WHAT YOU NEED TO DO
Take the data below and copy exactly the lines starting at the one with "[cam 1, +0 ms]" and finishing at the one with "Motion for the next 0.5", both included.

RECORDS FOR THIS EXERCISE
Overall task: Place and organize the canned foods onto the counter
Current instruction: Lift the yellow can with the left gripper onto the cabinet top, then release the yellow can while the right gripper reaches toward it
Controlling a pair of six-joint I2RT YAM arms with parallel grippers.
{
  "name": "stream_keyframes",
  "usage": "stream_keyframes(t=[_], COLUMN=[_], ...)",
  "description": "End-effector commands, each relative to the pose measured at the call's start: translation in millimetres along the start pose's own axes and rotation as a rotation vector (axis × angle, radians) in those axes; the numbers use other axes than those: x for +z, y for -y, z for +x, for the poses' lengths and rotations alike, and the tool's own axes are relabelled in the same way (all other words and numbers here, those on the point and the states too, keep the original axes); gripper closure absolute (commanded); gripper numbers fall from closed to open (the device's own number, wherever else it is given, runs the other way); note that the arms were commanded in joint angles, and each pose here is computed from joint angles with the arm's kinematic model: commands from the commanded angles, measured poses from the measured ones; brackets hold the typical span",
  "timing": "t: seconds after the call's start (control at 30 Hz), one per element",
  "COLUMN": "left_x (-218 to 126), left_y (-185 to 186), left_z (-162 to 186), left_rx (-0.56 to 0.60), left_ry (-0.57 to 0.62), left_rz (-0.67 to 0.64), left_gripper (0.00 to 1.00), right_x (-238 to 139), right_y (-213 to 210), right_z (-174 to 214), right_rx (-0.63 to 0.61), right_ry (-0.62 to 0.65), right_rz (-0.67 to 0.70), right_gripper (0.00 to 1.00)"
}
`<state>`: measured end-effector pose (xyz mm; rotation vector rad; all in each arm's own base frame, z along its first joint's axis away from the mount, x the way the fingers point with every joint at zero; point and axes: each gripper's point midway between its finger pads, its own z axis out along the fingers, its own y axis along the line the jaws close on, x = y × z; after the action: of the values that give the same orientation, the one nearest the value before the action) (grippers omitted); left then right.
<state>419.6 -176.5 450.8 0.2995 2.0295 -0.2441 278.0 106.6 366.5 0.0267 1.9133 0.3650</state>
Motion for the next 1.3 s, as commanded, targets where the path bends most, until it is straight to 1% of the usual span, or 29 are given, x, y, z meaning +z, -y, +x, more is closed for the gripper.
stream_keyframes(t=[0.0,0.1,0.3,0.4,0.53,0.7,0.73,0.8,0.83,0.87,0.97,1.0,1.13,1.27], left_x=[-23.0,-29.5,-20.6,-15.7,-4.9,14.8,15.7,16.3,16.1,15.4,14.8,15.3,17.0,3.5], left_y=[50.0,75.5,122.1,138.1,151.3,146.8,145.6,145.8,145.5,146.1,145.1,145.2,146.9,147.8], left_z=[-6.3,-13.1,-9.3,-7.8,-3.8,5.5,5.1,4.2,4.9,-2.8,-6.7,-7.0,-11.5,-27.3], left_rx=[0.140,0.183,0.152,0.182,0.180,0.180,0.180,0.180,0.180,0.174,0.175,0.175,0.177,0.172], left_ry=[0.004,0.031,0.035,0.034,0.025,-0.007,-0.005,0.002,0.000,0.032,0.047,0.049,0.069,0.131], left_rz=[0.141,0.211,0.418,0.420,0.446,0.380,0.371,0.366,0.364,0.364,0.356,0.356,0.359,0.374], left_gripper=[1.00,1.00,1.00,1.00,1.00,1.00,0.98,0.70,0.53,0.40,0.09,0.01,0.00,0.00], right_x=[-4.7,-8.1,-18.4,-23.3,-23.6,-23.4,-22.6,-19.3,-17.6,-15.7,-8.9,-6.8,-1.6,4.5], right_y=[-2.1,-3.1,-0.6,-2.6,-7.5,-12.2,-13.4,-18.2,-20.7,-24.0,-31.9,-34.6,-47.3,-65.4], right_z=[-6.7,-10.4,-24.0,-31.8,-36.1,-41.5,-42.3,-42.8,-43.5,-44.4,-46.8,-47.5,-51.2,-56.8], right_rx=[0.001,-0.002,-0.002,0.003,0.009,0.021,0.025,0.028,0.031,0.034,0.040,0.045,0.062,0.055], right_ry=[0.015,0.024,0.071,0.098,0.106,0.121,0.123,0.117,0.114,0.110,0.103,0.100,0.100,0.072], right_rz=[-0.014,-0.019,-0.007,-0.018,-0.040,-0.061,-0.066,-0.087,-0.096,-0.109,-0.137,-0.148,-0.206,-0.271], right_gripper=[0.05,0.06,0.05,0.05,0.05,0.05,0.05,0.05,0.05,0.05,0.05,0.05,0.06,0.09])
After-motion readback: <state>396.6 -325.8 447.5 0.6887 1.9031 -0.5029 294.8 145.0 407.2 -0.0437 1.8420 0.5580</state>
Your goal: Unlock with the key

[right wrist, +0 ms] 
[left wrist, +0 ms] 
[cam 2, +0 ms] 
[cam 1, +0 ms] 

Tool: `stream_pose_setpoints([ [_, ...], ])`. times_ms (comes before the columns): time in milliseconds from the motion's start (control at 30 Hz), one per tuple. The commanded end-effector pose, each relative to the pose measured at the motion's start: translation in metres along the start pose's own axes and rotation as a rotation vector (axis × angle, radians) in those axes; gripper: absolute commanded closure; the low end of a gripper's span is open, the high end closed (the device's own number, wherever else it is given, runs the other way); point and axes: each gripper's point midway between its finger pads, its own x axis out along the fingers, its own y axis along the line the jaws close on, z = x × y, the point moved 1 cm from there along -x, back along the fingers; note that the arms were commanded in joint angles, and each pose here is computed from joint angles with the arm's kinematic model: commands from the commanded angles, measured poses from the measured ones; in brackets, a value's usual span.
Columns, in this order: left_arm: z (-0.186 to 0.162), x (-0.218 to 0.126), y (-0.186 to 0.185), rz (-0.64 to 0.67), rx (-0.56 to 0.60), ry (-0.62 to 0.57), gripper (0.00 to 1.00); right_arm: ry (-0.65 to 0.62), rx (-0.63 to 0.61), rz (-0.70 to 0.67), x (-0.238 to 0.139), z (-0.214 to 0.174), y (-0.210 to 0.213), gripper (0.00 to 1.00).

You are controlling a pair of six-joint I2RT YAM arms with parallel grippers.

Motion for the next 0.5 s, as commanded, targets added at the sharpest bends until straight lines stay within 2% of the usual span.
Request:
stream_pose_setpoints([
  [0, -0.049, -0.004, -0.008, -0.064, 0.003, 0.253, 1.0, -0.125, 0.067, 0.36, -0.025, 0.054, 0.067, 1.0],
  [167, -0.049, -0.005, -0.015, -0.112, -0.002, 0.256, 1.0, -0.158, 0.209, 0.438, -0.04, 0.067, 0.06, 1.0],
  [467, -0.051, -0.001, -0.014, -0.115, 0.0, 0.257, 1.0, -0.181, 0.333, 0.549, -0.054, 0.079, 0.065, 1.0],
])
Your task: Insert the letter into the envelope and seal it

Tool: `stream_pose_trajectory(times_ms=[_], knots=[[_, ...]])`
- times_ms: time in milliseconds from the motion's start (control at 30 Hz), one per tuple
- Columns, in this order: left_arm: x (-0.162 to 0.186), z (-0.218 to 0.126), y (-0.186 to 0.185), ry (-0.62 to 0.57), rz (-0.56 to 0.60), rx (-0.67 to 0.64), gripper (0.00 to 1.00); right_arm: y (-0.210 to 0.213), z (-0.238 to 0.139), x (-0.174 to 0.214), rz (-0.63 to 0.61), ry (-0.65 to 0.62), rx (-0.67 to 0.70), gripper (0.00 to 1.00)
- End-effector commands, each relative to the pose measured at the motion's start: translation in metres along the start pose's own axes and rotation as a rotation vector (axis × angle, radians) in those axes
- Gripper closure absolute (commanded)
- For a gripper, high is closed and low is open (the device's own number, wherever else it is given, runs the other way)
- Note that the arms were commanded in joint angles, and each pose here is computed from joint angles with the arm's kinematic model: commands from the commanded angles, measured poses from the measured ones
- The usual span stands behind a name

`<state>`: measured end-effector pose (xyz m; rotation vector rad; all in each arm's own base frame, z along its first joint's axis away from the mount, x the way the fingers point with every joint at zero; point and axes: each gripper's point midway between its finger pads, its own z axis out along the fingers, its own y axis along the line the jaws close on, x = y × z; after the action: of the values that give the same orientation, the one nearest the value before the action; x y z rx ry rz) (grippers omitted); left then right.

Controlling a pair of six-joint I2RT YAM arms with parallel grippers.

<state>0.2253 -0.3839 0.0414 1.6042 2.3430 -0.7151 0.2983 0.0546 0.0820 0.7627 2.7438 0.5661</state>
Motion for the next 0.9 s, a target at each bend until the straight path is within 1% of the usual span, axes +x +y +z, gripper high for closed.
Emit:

SOLUTION FOR THIS TASK
[cam 1, +0 ms] 

Tool: `stream_pose_setpoints([ [_, ...], ])`. times_ms (comes before the columns): time in milliseconds from the motion's start (control at 30 Hz), one per tuple. The commanded end-effector pose, each relative to the pose measured at the motion's start: translation in metres along the start pose's own axes and rotation as a rotation vector (axis × angle, radians) in those axes; gripper: absolute commanded closure; the low end of a gripper's span is open, the high end closed (the device's own number, wherever else it is given, runs the other way); point and axes: each gripper's point midway between its finger pads, its own x axis out along the fingers, its own y axis along the line the jaws close on, z = x × y, the point moved 1 cm from there along -x, back along the fingers; note that the arms were commanded in joint angles, and each pose here is computed from joint angles with the arm's kinematic model: commands from the commanded angles, measured poses from the measured ones; in brackets, a value's usual span.
Columns, in this order: left_arm: z (-0.186 to 0.162), x (-0.218 to 0.126), y (-0.186 to 0.185), rz (-0.64 to 0.67), rx (-0.56 to 0.60), ry (-0.62 to 0.57), gripper (0.00 to 1.00); right_arm: ry (-0.65 to 0.62), rx (-0.63 to 0.61), rz (-0.70 to 0.67), x (-0.238 to 0.139), z (-0.214 to 0.174), y (-0.210 to 0.213), gripper (0.00 to 1.00).

You are controlling a pair of six-joint I2RT YAM arms with parallel grippers.

Motion for the next 0.5 s, as commanded, targets added at the sharpest bends until straight lines stay within 2% of the usual span.

Work on the answer is now done.